Transaction retention rate: Tokens that maintain trading volume after the initial hype tend to perform significantly better in price.
Reasonable initial market value: The strongest predictor of success. By listing with a reasonable valuation, you create room for growth. Listing with a market value of over 1 billion USD is going against the tide.
Authentic communication: a consistent tone that aligns with the product. The $5.2 million funding for Powerloom and its overly cynical tone are misaligned—POWER plummeted 77% in the first week and has dropped 95% since its launch. Meanwhile, Walrus tweeted with sincere humor, and a month later, the token issuance (TGE) price rose by 357%. Hyperlane maintained a pragmatic update, soaring 533% in the first week.
6. Why does CT go wrong? The impact of centralized influence economy
The disconnection in CT is not malicious, but structural. CT rewards participation rather than accuracy. Posts about "10 ways to achieve 100 times token issuance" get more shares than "what the data actually shows." KOLs accumulate followers by "catering" to plans rather than challenging them. Telling users that their participatory farming is meaningless and does not yield returns. Furthermore, most KOLs on CT have actually never issued a Token. They are just commenting on a game they have never played. Projects like Story Protocol, which actually launch products, continue to perform well, regardless of their Twitter follower count.
CT brands itself as the most decentralized information network in the financial sector, but the reality is that around 100 accounts control the views of millions on Crypto Assets, which projects gain attention, and where funds flow. This is the most centralized influence economy dressed in the guise of grassroots community building. This complex influence mechanism even makes traditional media executives envious.
The influence of CT is not just reputation—it is a complex business model that directly monetizes through paid promotions, consulting positions, speaking fees, newsletter sponsorships, and more, while indirectly gaining value through early access to project information, favorable financing allocations, and networking.
7. Breaking the Cycle: Recommendations for Builders, Investors, and Users
For builders: Understand that technical excellence without storytelling means being obscure. Either learn to play the influence game or find allies willing to help.
For investors: The opinion on CT is a lagging indicator of first-level account opinions, rather than a true market sentiment. By the time something becomes "popular", it is already too late.
For users: Pay attention to accounts that consistently share different perspectives and in-depth technical analysis, rather than those that merely echo mainstream views and engage in paid promotions.
For the entire ecosystem: It is important to recognize that the concentration of influence on CT undermines the efforts that should be directed towards decentralization.
Conclusion:
CT is not malfunctioning—it is operating exactly as designed.
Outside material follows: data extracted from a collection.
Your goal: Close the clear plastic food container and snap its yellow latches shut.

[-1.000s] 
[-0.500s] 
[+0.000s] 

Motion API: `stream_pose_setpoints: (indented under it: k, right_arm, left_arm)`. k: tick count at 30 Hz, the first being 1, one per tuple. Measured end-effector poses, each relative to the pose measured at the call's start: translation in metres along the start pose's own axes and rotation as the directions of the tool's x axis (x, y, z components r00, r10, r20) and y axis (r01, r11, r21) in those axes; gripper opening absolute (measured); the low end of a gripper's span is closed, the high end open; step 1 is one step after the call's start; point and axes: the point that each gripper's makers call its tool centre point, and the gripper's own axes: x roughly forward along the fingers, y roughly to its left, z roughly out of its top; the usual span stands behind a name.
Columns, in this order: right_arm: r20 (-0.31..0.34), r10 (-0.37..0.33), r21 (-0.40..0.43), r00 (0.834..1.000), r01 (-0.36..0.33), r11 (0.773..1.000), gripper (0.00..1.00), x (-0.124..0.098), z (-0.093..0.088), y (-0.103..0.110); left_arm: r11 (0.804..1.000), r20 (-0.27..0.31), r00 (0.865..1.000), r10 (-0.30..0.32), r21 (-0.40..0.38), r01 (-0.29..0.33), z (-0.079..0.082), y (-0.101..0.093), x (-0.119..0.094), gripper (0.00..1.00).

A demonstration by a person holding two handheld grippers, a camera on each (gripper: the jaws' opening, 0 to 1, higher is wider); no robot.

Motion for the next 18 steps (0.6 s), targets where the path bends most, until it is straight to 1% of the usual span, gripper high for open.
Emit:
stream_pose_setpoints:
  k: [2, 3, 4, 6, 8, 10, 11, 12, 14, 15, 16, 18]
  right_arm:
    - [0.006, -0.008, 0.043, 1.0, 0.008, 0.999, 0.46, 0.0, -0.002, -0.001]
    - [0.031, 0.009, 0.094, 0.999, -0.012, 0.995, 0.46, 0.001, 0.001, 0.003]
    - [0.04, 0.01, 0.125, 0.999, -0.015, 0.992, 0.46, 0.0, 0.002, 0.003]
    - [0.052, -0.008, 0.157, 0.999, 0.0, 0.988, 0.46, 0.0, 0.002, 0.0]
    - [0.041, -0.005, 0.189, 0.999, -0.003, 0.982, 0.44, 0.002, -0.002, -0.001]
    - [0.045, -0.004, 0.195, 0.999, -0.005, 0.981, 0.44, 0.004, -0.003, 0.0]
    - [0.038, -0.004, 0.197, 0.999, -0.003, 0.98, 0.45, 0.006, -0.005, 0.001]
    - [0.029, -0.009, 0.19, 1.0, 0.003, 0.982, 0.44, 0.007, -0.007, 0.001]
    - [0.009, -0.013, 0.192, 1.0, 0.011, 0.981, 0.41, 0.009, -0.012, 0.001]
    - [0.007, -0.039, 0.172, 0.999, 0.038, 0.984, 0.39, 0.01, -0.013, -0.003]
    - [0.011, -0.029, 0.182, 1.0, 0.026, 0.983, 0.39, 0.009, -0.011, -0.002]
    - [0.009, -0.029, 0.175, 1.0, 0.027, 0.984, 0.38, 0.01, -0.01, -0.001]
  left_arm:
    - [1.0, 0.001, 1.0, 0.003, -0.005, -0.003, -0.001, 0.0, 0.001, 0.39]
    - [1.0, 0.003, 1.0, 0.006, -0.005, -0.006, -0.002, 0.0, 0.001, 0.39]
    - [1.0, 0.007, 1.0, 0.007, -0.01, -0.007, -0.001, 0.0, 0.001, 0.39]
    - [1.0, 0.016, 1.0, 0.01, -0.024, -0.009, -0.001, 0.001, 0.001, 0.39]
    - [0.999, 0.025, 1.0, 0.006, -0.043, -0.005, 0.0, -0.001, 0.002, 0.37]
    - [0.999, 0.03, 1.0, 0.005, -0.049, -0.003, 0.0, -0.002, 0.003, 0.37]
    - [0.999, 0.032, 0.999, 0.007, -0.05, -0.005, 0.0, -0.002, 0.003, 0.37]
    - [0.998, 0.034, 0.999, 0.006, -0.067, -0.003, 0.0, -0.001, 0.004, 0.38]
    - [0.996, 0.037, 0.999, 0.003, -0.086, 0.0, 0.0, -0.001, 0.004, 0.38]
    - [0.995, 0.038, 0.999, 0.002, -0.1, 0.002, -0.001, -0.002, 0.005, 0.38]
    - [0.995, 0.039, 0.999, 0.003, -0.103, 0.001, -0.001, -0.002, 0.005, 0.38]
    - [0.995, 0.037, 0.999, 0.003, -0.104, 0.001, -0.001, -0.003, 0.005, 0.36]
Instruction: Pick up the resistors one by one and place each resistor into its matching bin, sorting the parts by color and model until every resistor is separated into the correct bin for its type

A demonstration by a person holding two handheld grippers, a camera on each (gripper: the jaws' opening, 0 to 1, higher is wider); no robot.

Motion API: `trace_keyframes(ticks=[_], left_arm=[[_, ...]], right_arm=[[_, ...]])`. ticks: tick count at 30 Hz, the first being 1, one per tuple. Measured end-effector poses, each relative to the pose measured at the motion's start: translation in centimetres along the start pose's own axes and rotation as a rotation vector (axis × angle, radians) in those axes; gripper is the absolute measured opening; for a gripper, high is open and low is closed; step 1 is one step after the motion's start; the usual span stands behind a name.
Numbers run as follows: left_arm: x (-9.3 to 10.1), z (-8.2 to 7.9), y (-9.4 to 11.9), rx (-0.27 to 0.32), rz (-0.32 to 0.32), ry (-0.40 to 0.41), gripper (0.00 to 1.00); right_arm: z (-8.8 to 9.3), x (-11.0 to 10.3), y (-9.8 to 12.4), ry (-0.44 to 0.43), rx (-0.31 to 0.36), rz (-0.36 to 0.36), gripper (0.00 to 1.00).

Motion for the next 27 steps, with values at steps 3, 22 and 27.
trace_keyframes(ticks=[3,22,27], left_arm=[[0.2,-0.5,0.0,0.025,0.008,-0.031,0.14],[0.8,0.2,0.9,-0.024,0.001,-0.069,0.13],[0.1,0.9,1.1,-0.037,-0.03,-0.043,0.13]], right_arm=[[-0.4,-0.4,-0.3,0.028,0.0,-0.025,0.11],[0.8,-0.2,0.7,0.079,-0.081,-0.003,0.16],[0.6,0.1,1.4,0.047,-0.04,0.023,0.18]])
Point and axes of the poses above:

The issue is not the existence of the influence network—but rather that people pretend CT represents organic, decentralized discussions, when in fact it is a complex influence economy with centralized power and undisclosed economic incentives. Only when the community can identify and shed these illusions, and truly focus on product utility, reasonable valuation, and sincere communication, can new projects in Crypto Assets achieve sustainable success.